It was just an old gilt coloured tray, a bit grubby to be honest and with the black rubber foot missing from one of its corners, but it ambushed me with memories, stopping me in my tracks. Suddenly I was back in my childhood bed, recovering from some illness (probably tonsillitis as I used to get it so often) and here came my mum with a bowl of Heinz tomato soup soaking up squares of white crustless bread on this little gilt tray. I felt hugged by a familiar sense of comfort and love.
I couldn’t move for the recollection of my first home.
Then tonight I visited my dad in his new care home. I brought him a bottle of his favourite Croft’s Original Sherry and a mug given to him my boys a couple of Christmas ago with their photos on it. He downed two large measures with his evening meal.
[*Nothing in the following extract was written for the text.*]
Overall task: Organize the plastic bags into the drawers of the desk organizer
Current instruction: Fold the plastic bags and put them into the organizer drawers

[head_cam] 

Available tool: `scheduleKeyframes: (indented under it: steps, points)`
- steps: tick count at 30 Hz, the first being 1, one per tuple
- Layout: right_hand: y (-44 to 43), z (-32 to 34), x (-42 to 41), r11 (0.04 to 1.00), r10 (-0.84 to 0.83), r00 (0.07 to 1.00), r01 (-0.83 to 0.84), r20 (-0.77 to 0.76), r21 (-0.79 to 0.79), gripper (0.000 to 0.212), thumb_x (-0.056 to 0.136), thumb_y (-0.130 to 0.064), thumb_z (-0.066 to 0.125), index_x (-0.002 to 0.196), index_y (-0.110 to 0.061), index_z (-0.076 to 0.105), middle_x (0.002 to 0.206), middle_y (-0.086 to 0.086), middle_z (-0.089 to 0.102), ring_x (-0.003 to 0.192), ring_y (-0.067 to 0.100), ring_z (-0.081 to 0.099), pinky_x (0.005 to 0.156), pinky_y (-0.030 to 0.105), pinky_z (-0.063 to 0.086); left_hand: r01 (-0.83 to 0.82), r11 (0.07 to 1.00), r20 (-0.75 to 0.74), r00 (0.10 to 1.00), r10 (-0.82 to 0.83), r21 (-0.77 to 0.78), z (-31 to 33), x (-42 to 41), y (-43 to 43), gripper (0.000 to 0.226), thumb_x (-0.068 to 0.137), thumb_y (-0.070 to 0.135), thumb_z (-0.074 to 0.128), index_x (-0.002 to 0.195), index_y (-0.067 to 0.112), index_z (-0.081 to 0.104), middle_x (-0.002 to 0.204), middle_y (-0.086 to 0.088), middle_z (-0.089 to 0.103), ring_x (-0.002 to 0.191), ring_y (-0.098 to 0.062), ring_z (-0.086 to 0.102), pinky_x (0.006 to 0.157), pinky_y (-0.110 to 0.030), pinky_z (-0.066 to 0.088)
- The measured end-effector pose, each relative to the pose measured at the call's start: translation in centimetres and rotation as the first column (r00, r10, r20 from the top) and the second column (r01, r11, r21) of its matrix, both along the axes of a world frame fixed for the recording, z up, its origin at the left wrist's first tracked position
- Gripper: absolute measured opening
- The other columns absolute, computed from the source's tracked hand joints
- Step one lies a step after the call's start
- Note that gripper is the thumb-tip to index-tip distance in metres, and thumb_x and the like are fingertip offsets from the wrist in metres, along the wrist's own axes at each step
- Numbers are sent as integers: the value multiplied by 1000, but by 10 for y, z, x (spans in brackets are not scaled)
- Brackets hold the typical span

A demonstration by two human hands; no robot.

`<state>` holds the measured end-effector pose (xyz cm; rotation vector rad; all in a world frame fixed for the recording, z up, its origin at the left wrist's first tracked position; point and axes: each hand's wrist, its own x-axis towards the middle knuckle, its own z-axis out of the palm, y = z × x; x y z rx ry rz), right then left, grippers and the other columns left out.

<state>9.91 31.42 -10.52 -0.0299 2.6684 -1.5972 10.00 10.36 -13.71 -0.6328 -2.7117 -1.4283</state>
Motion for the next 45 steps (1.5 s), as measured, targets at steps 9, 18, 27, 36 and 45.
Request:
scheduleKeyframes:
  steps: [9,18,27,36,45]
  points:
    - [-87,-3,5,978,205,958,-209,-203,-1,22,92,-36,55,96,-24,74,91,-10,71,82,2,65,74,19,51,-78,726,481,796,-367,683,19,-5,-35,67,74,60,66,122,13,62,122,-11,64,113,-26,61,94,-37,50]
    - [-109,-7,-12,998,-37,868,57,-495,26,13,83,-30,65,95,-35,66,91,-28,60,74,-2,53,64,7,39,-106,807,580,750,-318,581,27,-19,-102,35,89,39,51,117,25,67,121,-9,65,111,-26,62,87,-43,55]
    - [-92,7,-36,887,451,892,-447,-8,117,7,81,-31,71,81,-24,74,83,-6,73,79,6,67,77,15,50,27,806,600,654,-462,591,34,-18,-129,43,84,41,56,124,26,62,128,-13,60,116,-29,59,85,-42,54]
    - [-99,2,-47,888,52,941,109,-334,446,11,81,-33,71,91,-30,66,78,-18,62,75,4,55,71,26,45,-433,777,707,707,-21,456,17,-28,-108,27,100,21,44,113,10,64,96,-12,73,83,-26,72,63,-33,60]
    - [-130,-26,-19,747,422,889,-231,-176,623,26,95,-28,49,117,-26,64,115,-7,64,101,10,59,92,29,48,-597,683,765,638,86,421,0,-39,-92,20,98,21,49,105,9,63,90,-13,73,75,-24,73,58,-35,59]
We’ve filled his room with pictures and photos from his flat alongside some key pieces of furniture – some practical, like his riser recliner chair, and some nostalgic, like the bookcase made by his cousin at school in the 1930s. It’s all been about trying to make him feel at home.
But is it only things that make a place a home?
When we spent Christmas at our son’s student house in Lincoln, we made do with a patio set in place of a dining table and chairs, laying out the food on a coffee table as the only space. We all slept in rooms that didn’t belong to us. We even borrowed a table top cooker to supplement the tiny oven.
And yet we felt completely at home.
It wasn’t the belongings that made the difference but the belonging: the belonging to others who loved us.
And that’s where home is – where we feel loved.
So the objects in my dad’s room don’t make it homely of themselves but by reminding him of all of us who have and do love him. Hopefully, our regular visits and time spent chatting, reminiscing, praying, or holding his hand as he strokes my wrist with his thumb (just as he did when I was a child) will also translate into a feeling of security and familiarity. And the welcome and kindness of the staff in this care home, whether it’s the chef who asked him about his favourite foods and offered to cook him anything he liked off menu, or the nurse who sat and listened to his stories of his time in the RAF, or the maintenance man who put all his pictures up, these are what will lead to him feeling at home there.
The blessing of home is that it doesn’t have to be fixed to a place but is anchored in love.